Introduction to pnpm, the drop in npm replacement that saves you disk space

I recently wrote about how we have huge node_modules folders and why this is not necessarily a bad thing, but it would be reduce that hard drive consumption, right?

Every byte saved on disk can be used for something else than libraries code, I have a 512GB SSD on my MacBook Pro I bought in 2010 but some brand new computers in 2019 ship with a 128GB SSD (something went wrong with Moore’s Law when it comes to hard disk space).

In particular, one way would be to centralize the libraries code storage into a central place, and share it with all the projects you work on.

This is the main value proposition of pnpm, a very cool project you can check out at https://pnpm.js.org.

It is basically a drop-in replacement for npm, which means that once you install it, you can invoke pnpm install to download a project dependencies, and all will work transparently for you.

If you have 10 projects that use React, at the same version, pnpm will install it once, and then reference that first install across all your other projects.

This also means that the project initialization part takes much less time than if it had to download resources using the standard npm procedure. It’s faster even if npm cached the package, because pnpm makes a hard link to the central local repository, while npm makes a copy of the package from the cache.

You install pnpm using npm, of course 😁

npm install -g pnpm

Then being pnpm a drop-in replacement, you can use all the npm commands:

pnpm install react
pnpm update react
pnpm uninstall react

and so on.

pnpm is especially appreciated in those companies where there is a need to maintain a large number of projects with the same dependencies.

For example Glitch is one of those companies, as they host a gazillion Node.js projects.

pnpm gives them, in addition to the npm usual commands, some utilities including pnpm recursive, which is used to run the same command across all the projects in a folder. For example you can initialize 100 projects stored in the current folder by running pnpm recursive install. Handy.

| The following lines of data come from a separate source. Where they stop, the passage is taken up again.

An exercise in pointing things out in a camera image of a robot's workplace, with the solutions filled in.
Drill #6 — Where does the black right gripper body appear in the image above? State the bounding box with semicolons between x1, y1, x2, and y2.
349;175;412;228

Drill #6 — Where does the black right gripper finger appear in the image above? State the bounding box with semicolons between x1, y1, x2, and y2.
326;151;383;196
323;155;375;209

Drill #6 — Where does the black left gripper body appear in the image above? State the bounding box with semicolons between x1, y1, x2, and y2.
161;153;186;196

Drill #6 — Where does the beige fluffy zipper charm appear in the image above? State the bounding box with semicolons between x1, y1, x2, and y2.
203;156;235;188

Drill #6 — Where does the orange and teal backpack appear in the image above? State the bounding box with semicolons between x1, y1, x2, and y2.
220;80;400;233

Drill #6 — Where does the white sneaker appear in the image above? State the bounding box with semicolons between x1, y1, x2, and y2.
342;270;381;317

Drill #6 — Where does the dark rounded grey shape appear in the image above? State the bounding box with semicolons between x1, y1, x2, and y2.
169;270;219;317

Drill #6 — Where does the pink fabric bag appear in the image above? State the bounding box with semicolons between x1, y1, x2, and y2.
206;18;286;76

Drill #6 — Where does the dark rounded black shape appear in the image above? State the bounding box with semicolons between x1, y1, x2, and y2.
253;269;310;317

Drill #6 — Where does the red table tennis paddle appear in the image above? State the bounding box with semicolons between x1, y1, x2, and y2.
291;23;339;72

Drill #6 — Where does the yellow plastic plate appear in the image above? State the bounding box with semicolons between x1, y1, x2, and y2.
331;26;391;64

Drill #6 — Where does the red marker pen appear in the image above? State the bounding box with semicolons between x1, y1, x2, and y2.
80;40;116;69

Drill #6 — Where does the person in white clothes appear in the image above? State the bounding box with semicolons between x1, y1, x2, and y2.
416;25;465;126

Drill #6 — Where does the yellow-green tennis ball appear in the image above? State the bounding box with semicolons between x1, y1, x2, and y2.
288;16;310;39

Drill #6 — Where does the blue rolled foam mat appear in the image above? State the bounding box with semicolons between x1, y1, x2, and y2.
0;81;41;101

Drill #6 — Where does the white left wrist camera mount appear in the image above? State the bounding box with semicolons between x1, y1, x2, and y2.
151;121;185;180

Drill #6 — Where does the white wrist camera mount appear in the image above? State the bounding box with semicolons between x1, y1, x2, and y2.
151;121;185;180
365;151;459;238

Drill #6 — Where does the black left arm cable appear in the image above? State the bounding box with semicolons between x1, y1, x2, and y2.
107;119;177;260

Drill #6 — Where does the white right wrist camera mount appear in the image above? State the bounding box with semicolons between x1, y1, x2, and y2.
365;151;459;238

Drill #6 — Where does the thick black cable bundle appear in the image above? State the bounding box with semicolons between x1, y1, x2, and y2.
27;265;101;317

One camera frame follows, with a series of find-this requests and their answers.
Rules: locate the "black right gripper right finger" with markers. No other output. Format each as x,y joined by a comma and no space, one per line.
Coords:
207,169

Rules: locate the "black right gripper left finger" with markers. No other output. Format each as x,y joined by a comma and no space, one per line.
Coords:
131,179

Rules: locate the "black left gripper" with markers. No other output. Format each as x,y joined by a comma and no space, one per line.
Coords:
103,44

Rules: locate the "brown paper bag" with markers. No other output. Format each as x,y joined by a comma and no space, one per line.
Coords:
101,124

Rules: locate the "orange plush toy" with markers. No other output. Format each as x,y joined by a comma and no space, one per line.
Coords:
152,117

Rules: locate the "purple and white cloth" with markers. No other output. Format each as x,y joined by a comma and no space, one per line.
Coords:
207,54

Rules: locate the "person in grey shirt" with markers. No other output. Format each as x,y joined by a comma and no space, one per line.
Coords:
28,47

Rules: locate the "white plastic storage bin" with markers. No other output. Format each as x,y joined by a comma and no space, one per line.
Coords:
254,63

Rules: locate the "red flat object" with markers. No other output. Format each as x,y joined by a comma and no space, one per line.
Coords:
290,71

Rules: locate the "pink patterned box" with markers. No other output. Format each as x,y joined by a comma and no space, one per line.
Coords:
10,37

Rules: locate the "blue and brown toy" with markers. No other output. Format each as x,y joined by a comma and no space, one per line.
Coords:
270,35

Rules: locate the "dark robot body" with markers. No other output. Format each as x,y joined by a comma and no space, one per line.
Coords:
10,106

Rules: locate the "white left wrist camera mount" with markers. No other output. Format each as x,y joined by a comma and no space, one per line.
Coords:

If you use npx, which is a handy (and the recommended) way to run utilities like create-react-app, you’ll get the benefits of pnpm by using the pnpx command which comes with pnpm:

pnpx create-react-app my-cool-new-app

Where are the packages installed? In macOS, in the ~/.pnpm-store/ folder (where ~ means your home folder). I installed lodash as an example and this was the resulting folder structure:

  ~ tree .pnpm-store/
.pnpm-store/
└── 2
    ├── _locks
    ├── registry.npmjs.org
    │   └── lodash
    │       ├── 4.17.11
    │       │   ├── integrity.json
    │       │   ├── node_modules
    │       │   │   └── lodash
    │       │   │       ├── ...
    │       │   ├── package -> node_modules/lodash
    │       │   └── packed.tgz
    │       └── index.json
    └── store.json

There are many more advanced things to learn about the tool, but I hope this helps getting you started with pnpm!

Should you use it for a day-to-day use? Probably not, just stick to npm unless you have needs that this tool solves for you - lack of disk space being one of them.